Thank you, Myron, for those introductory remarks. And a special thank you to our host, Minister Sun Chanthol, for welcoming all of us to Siem Reap – home to one of the wonders of the world, Angkor Wat.
Siem Reap has served as a center of culture and commerce in this region for nearly 1000 years – so it is highly appropriate that we are assembled here today. This forum is a great opportunity to continue to strengthen the economic and business ties between the United States and ASEAN. And I’m pleased to be joined by Under Secretary of Commerce Sanchez, our Ambassadors from the region, and many other U.S. government officials, as well as so many of our counterparts from ASEAN member countries. And we will be joined tonight by Secretary Clinton, whose attendance at this forum further underscores the level of importance we ascribe to our economic relationship with ASEAN.
The Secretary has been a great leader on "economic statecraft," as we recognize the growing importance of deepening our engagement on economic and business relationships – with a very high priority being our relationships in Southeast Asia.
The drivers of this effort, though, are those of you from the business community, and I would like to acknowledge the ground-breaking work by the U.S. Chamber of Commerce and U.S.-ASEAN Business Council to organize this event. And thanks to all of you from the private sector in the United States and Southeast Asia for responding to the call to be here today.
Many of the finest companies in the world are participating in the forum today, and several of them – Boeing, Caterpillar, Chevron, DHL, Oracle, Peabody, P&G, ACE, Black & Veatch, Coca-Cola, GE, and Google – are sponsoring this first-ever U.S.-ASEAN Business Forum. U.S. economic and commercial ties are driving our relationship with Southeast Asia. And we realize the mutual benefits of strengthening economic cooperation. ASEAN is an economic pillar not only in the East Asian region but increasingly in the global economy as well. And we view the region as a highly important priority for U.S. international economic policy. Just as we developed ever closer economic relationships with Europe in the last century, we want to develop ever closer economic relationships with ASEAN during the early decades of this century. This would be true whether or not ASEAN were strategically located between one very large country to the North and another to its West.
We see ASEAN as important in its own right.
And the ASEAN Regional Forum was the perfect venue for Secretary Clinton to announce the Asia Pacific Strategic Economic Initiative, which will support an increased and sustained engagement with our key multilateral partners, including ASEAN.
Today’s forum is a tremendous opportunity for all of us. More specifically, I would like to briefly outline four reasons I am excited to be in Cambodia at this first-ever U.S.-ASEAN Business Forum.

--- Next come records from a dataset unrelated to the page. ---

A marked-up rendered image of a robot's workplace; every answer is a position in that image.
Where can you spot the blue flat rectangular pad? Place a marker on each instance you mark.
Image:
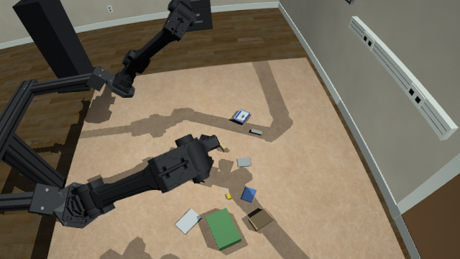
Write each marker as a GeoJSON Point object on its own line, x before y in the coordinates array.
{"type": "Point", "coordinates": [248, 194]}

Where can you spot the green rectangular box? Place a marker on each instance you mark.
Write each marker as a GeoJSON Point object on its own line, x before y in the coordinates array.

First, when I was growing up, most of what we heard from this part of the world was about war. Now we see development, opportunity, peace, and cooperation emerging throughout the region. I have always been impressed that the people of Southeast Asia are among the most creative, hard working, entrepreneurial, and energetic people on earth. Now the people of ASEAN have the opportunity to demonstrate all these capabilities, working together to build their national economies and a dynamic regional economy.
Second, from an economic growth perspective, no region of the world is more exciting than Southeast Asia. ASEAN is America’s fourth largest trading partner. Its population is approximately 600 million. And the region increasingly is a driver of global growth. The region’s dynamism leaves considerable additional opportunity for expanding and deepening U.S.-ASEAN economic ties. ASEAN’s ambitious economic development and integration goals – along with improving the region’s investment environment – also have the potential to dramatically improve the lives of millions of people throughout Southeast Asia, and set a sustainable course for our growing mutual benefit. It is inherently in America’s interest that ASEAN succeed in its ambitious growth and integration objectives. A strong and prosperous ASEAN, with close economic ties to the United States, is a major American policy objective. And we will work as partners with the people, businesses, and governments of this region to make that objective a reality.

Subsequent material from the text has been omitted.